"In my culture, not to be a virgin is dirt," says a 23-year-old French student of Moroccan descent quoted in today's New York Times. "Right now, virginity is more important to me than life." The article, written by Elaine Sciolino and Souad Mekhennet, discusses the increasing popularity among European Muslim women of "hymenoplasty," a surgical procedure that restores a broken hymen, supposedly providing proof of a woman's virginity.
The authors suggest that the procedure's growing prevalence in France is due, in part, to a high-profile case, decided two weeks ago, in which a court granted an annulment of a marriage between two French Muslims after the bride failed to provide proof of her virginity on the marriage bed. Sciolino and Mekhennet highlight the potential women's rights disaster that could follow courts upholding the right of a man to marry a virgin, even if that right is couched in the secular language of a "breach of contract." But they only briefly touch on the reality that a torn or intact hymen has little to do with whether a woman is a virgin. The student quoted above claims that she's undergoing the surgery because she broke her hymen while riding a horse at the age of 10.
As has been well documented, everything from sports to tampons can destroy the fragile hymen. Some women are born without one. It's even possible for a woman to have sex without affecting her hymen. What all this adds up to, as Hanne Blank points out in her book "Virgin: The Untouched History" (to which I contributed some research), is that there's no definitive way to prove a woman's virginity.
This fact seems lost on the men, and their families, who still demand a doctor's note or bloodstained sheet to verify a bride's virginity. Of course, it's still more outrageous that marriages should be contingent on a woman's sexual purity. Unfortunately, this is just another horrible damned-if-you-do, damned-if-you-don't situation. As reprehensible as the procedure itself is, the consequences for a woman who chooses not to submit to it may be even worse -- a 32-year-old small-business owner quoted in the article feared her father would beat her if he found out that she'd had premarital sex.

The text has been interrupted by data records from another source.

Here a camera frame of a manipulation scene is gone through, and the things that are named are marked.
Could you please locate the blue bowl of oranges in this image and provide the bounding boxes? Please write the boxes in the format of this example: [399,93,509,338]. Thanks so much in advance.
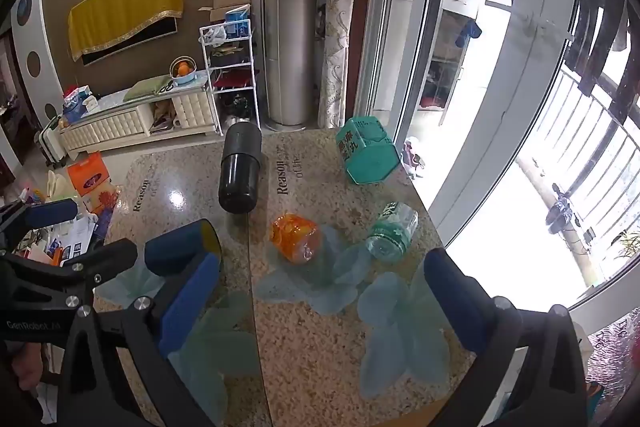
[168,56,196,87]

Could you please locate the patterned beige curtain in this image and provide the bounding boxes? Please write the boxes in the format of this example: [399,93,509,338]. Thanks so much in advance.
[316,0,364,130]

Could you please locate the white wire rack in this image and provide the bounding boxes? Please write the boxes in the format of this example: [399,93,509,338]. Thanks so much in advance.
[198,22,261,138]

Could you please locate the pair of shoes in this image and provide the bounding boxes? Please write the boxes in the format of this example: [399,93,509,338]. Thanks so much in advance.
[401,137,427,178]

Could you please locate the potted plant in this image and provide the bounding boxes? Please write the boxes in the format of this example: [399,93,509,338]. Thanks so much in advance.
[616,229,640,263]

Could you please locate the pink floral cloth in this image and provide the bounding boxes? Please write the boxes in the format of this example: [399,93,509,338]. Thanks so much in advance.
[582,309,640,415]

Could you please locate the blue packet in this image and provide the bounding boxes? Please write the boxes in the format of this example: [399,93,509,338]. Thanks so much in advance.
[224,9,251,39]

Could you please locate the sliding glass door frame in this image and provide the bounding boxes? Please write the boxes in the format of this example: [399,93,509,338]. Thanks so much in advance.
[357,0,583,248]

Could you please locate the hanging dark clothes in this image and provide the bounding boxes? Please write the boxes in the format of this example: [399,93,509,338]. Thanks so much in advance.
[564,0,640,110]

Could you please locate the balcony railing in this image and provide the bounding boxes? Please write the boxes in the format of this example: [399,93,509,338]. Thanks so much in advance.
[515,67,640,288]

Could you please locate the open cardboard box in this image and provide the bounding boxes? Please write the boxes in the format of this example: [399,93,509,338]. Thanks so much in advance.
[198,0,253,26]

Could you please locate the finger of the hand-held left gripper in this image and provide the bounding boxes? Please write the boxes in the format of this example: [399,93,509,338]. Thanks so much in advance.
[0,219,223,308]
[0,199,79,253]

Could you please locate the hanging blue cloth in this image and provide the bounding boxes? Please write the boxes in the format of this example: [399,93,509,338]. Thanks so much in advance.
[453,19,483,49]

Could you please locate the red cloth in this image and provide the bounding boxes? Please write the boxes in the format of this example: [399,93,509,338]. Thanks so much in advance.
[214,70,254,90]

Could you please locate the teal hexagonal tin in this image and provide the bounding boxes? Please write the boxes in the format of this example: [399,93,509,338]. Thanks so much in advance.
[335,116,402,186]

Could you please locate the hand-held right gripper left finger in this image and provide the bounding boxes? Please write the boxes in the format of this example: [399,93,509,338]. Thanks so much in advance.
[54,254,222,427]

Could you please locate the black television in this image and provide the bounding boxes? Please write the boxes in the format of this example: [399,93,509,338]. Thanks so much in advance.
[81,18,179,67]

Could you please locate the orange paper bag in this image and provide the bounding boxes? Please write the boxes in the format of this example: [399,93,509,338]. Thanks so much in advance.
[67,151,112,204]

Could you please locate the orange plastic bottle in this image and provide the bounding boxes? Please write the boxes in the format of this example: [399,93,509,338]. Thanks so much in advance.
[270,214,321,264]

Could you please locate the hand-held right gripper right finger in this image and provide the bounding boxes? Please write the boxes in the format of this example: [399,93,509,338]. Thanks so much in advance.
[424,248,589,427]

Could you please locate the silver tower air conditioner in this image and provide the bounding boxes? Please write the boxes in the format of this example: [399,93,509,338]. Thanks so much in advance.
[260,0,321,132]

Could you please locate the white suitcase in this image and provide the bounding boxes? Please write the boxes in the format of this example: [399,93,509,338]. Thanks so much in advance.
[37,116,69,168]

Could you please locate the blue tissue pack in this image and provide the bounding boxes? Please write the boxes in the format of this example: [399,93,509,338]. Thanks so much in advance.
[62,87,99,123]

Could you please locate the yellow cloth cover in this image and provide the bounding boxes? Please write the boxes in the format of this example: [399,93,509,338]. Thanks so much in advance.
[67,0,184,62]

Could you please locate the clear green-labelled bottle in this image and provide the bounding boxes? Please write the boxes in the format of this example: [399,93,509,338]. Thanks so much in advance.
[365,201,420,262]

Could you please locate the person's left hand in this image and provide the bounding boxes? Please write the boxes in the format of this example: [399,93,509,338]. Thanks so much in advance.
[7,342,49,391]

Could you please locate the black cup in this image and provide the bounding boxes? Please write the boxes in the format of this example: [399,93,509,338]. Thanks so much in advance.
[218,119,264,214]

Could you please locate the white tv cabinet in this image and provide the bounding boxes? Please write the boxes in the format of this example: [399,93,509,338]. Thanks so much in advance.
[59,79,221,153]

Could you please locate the pile of papers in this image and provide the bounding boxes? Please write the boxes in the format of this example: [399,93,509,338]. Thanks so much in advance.
[20,207,118,268]

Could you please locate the green cushion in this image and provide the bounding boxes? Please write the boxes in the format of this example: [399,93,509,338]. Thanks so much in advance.
[123,75,172,102]

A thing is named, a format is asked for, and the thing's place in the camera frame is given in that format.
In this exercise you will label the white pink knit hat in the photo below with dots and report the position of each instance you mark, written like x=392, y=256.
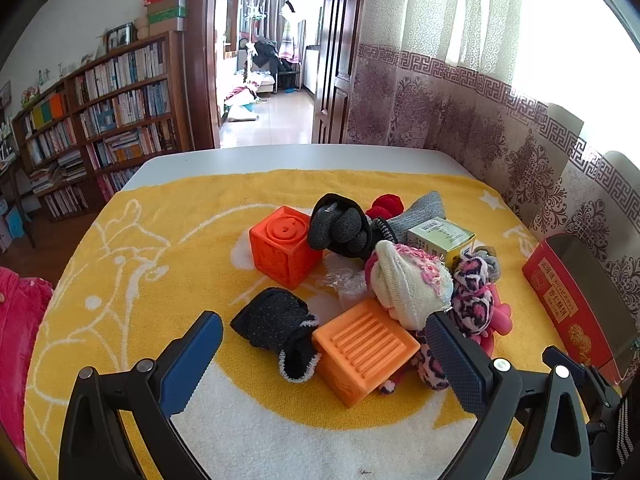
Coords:
x=405, y=285

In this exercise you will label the pink leopard print sock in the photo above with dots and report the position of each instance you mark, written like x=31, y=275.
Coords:
x=472, y=300

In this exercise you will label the picture frame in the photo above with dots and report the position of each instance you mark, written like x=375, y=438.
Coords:
x=121, y=36

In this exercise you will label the light orange rubber cube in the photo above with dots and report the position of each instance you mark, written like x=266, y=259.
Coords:
x=360, y=355

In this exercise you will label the red-orange rubber cube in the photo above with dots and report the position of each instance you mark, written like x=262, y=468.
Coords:
x=280, y=260

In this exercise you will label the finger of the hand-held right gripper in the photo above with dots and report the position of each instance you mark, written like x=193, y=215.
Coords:
x=555, y=355

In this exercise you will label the patterned beige curtain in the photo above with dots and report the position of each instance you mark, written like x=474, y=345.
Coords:
x=450, y=110

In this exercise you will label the pink cloth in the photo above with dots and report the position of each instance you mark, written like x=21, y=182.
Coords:
x=20, y=340

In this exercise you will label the pink rubber toy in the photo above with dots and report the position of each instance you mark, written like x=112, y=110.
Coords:
x=500, y=320

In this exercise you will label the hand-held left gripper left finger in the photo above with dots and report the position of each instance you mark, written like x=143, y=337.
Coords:
x=192, y=360

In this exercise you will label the red pom-pom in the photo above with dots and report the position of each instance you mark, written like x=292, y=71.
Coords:
x=387, y=205

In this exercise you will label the blue storage box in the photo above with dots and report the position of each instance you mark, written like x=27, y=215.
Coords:
x=15, y=224

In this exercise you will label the grey knit sock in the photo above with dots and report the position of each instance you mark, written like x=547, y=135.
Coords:
x=420, y=215

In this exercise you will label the small grey sock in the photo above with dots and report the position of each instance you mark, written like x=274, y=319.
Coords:
x=490, y=262

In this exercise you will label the coat rack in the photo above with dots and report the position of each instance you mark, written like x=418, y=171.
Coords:
x=251, y=40

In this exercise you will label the rows of books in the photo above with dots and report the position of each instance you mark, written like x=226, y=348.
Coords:
x=125, y=105

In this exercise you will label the dark wooden door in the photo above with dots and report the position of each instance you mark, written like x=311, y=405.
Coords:
x=335, y=60

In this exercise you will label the red cardboard box container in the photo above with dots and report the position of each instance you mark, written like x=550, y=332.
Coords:
x=550, y=285

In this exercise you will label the wooden bookshelf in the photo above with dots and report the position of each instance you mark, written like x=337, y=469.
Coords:
x=175, y=85

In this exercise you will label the clear plastic bag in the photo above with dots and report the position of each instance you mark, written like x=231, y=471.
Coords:
x=350, y=282

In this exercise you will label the yellow white blanket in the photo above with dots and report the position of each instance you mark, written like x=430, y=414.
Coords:
x=175, y=260

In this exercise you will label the brown room curtain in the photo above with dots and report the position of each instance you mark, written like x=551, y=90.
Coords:
x=270, y=5

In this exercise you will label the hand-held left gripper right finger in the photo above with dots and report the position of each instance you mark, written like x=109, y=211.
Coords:
x=452, y=360

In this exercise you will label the dark grey sock bundle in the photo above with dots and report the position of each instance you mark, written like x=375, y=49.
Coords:
x=335, y=225

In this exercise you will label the black sparkly sock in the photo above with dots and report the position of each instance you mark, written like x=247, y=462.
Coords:
x=270, y=320

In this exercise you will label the pile of dark clothes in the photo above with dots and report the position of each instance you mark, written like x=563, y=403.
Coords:
x=272, y=55

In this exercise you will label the wooden door frame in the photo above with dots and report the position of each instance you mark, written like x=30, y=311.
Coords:
x=202, y=60

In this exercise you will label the small green yellow box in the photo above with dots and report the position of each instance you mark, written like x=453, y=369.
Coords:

It's also useless to blame doctors who offer the procedure. "Who am I to judge?" Dr. Marc Abecassis, who performed the hymenoplasty on the student, told the Times. And in case you were starting to indulge feelings of moral superiority, he continues with the chilling revelation, "I have colleagues in the United States whose patients do this as a Valentine’s present to their husbands. What I do is different. This is not for amusement. My patients don't have a choice if they want to find serenity -- and husbands."
UPDATE: Earlier today, I contacted Hanne Blank, author of "Virgin: The Untouched History," to get her take on the Times' hymenoplasty story. Though Blank could not respond by the time this post published, she eventually did, and I thought her reply deserved to be read. Here it is: "Were the real-life stakes not so murderously high, hymenoplasty would very nearly qualify as a sort of bizarre body-mod performance art: the surgical construction of a body part designed to behave in a particular way, entirely for the benefit of an audience. But there are millions of women who can't afford to consider either hymens or hymenoplasty on any terms but those of survival. As a woman, a feminist, and a virginity scholar I condemn the commodification of the hymen and of virginity utterly. But I also acknowledge the virginity Catch-22 faced by so many women in, for example, majority-Muslim cultures, and for women who cannot escape from a culture that would punish or kill them for not being virgins at marriage, I think that hymenoplasty is a literal lifesaver, much in the way that safe accessible medical abortion can be, and for this reason I completely support women in making the medical decisions that are best for them."